Without telling him anything of what I had experienced for myself or recently learned, I tried on the drive to the Hamble to sow doubts in my father’s mind. I told him that it was fair from what we both knew to call the
Dark Echo
accident-prone. Our prospective voyage seemed foolhardy.
He pondered what I’d said without immediate comment. He took out his cigar case, chose a cigar and smoked for a while. I did not get the explosion from him with which he usually blustered his way out of a corner. This was not out
of respect for me, I knew. It was because the evidence was compelling and seemed despite his wishes to be mounting all the time.

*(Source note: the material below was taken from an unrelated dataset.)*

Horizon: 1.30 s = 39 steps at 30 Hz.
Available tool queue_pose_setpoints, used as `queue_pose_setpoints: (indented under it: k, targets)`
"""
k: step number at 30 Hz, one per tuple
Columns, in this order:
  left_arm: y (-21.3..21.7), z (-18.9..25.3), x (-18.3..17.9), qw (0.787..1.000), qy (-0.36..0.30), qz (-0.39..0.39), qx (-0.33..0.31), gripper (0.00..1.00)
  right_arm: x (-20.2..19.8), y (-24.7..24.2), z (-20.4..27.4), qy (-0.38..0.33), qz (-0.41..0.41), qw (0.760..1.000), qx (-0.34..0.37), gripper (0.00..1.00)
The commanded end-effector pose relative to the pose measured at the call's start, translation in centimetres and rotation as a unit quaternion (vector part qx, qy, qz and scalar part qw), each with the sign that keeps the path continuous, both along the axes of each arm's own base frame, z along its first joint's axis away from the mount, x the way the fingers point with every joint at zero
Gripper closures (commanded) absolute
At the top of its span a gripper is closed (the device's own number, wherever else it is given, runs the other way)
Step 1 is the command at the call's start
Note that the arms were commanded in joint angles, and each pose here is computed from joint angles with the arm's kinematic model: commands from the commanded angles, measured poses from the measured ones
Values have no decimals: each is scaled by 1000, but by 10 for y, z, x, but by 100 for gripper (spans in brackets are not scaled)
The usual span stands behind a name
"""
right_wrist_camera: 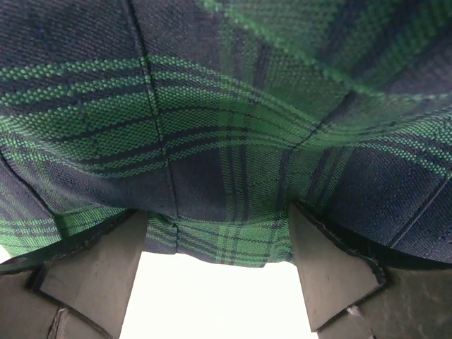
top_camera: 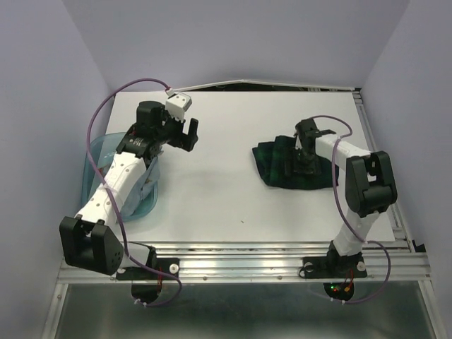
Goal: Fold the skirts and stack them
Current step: Neatly place the folded skirt to the corner
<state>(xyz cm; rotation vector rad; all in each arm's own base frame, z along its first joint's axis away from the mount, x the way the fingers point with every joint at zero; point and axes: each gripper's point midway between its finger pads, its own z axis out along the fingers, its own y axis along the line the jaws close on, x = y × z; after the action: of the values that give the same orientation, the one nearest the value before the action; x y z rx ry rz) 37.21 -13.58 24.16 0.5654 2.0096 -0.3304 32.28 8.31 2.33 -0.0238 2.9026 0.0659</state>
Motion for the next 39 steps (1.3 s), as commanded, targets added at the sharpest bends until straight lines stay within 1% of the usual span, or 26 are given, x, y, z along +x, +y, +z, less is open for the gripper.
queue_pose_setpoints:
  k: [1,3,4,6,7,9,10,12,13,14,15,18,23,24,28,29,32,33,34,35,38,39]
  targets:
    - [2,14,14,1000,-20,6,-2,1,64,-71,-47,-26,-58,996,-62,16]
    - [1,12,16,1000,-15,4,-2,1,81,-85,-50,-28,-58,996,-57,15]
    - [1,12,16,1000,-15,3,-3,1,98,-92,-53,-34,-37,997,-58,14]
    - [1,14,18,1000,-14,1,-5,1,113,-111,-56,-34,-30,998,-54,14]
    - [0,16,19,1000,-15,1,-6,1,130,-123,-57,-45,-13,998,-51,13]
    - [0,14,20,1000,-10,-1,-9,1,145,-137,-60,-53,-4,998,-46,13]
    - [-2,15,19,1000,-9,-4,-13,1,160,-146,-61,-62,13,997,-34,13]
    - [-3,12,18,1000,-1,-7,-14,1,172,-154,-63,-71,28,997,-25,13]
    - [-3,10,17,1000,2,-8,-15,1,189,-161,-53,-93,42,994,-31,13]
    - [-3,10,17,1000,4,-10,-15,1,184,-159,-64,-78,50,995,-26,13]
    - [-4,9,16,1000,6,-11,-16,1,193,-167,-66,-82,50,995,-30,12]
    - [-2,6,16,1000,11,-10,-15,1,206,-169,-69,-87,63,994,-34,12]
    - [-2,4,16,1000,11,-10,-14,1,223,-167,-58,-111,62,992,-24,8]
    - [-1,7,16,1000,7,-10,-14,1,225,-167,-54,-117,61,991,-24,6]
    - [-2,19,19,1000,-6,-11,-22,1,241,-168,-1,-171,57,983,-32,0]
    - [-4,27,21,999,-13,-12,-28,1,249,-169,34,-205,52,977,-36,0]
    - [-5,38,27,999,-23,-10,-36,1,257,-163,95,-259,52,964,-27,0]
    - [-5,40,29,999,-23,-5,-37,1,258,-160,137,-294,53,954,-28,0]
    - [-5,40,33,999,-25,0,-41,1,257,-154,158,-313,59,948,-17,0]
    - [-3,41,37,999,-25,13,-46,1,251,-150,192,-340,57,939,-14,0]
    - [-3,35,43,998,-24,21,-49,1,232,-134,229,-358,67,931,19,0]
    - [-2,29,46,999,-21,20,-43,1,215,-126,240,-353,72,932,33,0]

‘A thing is only ever cursed in retrospect,’ he said eventually. ‘And bad reputation is always a matter more than anything of interpretation. If mountaineers are killed attempting to climb a Himalayan peak, and the attempt fails, the expedition is cursed. They’ve crossed the yeti, or antagonised the mountain gods, or some other similar nonsense impossible to substantiate or refute. If, by contrast, the attempt to scale the peak is a success, it doesn’t much matter what happens to the team on the way down. The expedition is judged a success. The objective was achieved. Nothing was cursed. Do you see my point?’
‘Not really.’
‘In 1970 an expedition organised by Chris Bonington was successful in climbing the South Face of a Himalayan peak called Annapurna. It was the last great unconquered mountain challenge the roof of the world had to offer. Annapurna had always possessed the reputation of an unlucky mountain. One morning, a thousand feet from the top, the climbers Don Whillans and Doug Scott, leading the ascent, left their tent and achieved the summit. On the way down to base camp, two of the party were killed in separate accidents. Was the expedition cursed? Was the mountain unlucky?’
The road to our destination on the Hamble was clear but the driving hard in atrocious visibility and streaming surface water. ‘You tell me, Dad.’
‘Bonington was a skilled enough climber in his own right. He climbed the North Face of the Eiger. With Whillans, he shared the first ascent of the Central Pillar of Freney. But his chief talents were as an organiser and a manipulator of the media. Annapurna was not cursed.
The expedition was a triumph, because that’s how Bonington was able to present it.’